* EXERCISE AIM:
Only the lines below, from the one with "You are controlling" through the one with "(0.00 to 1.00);", are to be written out, exactly.

[Collection entries]

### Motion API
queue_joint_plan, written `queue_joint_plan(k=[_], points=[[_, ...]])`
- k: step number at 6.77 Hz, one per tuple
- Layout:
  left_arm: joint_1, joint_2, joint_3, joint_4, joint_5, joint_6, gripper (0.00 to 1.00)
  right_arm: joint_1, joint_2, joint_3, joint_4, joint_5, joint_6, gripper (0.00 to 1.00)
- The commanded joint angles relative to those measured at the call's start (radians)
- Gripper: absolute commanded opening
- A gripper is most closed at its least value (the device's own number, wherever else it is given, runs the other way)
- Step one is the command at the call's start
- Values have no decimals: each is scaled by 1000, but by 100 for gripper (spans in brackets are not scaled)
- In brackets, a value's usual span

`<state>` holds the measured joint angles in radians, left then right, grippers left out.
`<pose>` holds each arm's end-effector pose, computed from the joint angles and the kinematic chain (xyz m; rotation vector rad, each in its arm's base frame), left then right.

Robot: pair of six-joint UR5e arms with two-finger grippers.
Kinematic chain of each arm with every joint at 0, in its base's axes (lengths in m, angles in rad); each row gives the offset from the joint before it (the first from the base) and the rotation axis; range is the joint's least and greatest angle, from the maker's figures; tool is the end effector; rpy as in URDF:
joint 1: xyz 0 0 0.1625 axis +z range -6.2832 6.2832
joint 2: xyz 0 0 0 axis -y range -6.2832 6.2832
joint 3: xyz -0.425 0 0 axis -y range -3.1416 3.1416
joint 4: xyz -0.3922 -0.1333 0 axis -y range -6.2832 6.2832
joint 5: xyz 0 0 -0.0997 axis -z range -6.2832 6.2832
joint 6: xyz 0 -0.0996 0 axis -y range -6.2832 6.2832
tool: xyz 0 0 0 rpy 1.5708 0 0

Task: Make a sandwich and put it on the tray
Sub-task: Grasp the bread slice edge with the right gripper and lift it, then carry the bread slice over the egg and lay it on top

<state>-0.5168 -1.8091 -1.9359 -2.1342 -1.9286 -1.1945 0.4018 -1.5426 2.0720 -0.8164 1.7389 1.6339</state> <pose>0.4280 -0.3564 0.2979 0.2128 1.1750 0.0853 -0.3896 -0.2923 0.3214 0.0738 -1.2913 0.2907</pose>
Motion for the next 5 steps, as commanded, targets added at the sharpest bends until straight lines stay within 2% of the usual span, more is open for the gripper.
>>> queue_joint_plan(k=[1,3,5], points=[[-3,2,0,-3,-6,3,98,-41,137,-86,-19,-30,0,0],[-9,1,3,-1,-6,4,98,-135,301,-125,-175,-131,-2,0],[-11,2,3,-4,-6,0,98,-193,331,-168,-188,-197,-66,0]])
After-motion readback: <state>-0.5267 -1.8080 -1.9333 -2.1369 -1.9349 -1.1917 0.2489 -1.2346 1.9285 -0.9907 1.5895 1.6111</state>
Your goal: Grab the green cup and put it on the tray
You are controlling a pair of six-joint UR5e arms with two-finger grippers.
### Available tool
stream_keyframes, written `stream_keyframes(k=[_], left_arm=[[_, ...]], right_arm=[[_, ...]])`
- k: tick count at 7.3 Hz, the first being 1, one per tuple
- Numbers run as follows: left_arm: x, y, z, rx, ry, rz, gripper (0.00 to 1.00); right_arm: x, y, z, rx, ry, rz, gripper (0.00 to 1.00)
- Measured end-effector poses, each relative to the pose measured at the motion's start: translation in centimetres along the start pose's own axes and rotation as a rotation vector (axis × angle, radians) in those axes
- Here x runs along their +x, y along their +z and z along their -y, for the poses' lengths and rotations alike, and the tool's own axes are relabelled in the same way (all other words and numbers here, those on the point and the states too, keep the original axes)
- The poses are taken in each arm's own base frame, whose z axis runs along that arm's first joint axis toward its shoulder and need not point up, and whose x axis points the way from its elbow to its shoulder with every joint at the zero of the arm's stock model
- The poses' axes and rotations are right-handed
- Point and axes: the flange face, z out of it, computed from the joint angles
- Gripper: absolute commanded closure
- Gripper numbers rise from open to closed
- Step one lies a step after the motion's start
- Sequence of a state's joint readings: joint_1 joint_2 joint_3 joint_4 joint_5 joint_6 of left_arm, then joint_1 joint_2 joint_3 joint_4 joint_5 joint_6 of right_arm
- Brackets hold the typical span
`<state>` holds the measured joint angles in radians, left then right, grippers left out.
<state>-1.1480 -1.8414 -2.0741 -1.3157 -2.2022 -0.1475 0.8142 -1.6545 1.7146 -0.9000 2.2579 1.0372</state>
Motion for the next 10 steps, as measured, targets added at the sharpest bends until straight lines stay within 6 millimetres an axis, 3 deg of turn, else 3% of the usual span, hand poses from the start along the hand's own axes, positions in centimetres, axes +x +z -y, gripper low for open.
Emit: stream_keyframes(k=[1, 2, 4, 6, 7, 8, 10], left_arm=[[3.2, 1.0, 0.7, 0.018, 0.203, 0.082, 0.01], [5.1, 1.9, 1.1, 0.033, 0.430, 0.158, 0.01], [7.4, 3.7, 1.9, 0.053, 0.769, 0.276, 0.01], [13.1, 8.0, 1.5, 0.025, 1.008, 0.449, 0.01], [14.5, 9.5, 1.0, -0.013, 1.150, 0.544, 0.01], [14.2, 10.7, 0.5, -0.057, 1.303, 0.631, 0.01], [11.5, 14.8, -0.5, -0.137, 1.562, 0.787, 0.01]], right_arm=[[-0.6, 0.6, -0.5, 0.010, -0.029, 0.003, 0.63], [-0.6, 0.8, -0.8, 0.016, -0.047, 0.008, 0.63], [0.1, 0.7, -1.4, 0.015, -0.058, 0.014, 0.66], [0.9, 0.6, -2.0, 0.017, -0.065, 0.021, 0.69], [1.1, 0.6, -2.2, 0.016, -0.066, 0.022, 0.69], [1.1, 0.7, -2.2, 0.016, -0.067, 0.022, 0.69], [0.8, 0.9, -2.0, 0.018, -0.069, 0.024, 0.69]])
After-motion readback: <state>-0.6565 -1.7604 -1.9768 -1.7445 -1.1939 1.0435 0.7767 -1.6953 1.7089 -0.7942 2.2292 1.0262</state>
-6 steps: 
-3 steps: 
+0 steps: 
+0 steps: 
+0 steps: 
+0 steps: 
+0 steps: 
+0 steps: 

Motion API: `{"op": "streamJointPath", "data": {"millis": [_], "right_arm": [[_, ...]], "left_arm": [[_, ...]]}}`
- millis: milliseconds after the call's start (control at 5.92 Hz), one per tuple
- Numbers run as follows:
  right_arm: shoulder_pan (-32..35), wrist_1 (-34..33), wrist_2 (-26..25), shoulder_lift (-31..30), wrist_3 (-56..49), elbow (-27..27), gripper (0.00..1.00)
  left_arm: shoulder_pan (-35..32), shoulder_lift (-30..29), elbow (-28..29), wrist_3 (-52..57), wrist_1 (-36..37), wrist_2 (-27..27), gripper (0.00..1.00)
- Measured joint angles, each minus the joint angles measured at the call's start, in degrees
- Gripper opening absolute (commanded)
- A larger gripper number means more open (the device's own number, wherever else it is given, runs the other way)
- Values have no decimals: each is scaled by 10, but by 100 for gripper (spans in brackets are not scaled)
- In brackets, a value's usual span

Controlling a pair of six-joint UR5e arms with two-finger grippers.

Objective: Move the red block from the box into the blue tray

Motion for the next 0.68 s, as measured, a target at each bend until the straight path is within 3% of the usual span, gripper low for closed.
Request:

* RESULT BELOW:
You are controlling a pair of six-joint UR5e arms with two-finger grippers.
### Available tool
stream_keyframes, written `stream_keyframes(k=[_], left_arm=[[_, ...]], right_arm=[[_, ...]])`
- k: tick count at 7.3 Hz, the first being 1, one per tuple
- Numbers run as follows: left_arm: x, y, z, rx, ry, rz, gripper (0.00 to 1.00); right_arm: x, y, z, rx, ry, rz, gripper (0.00 to 1.00)

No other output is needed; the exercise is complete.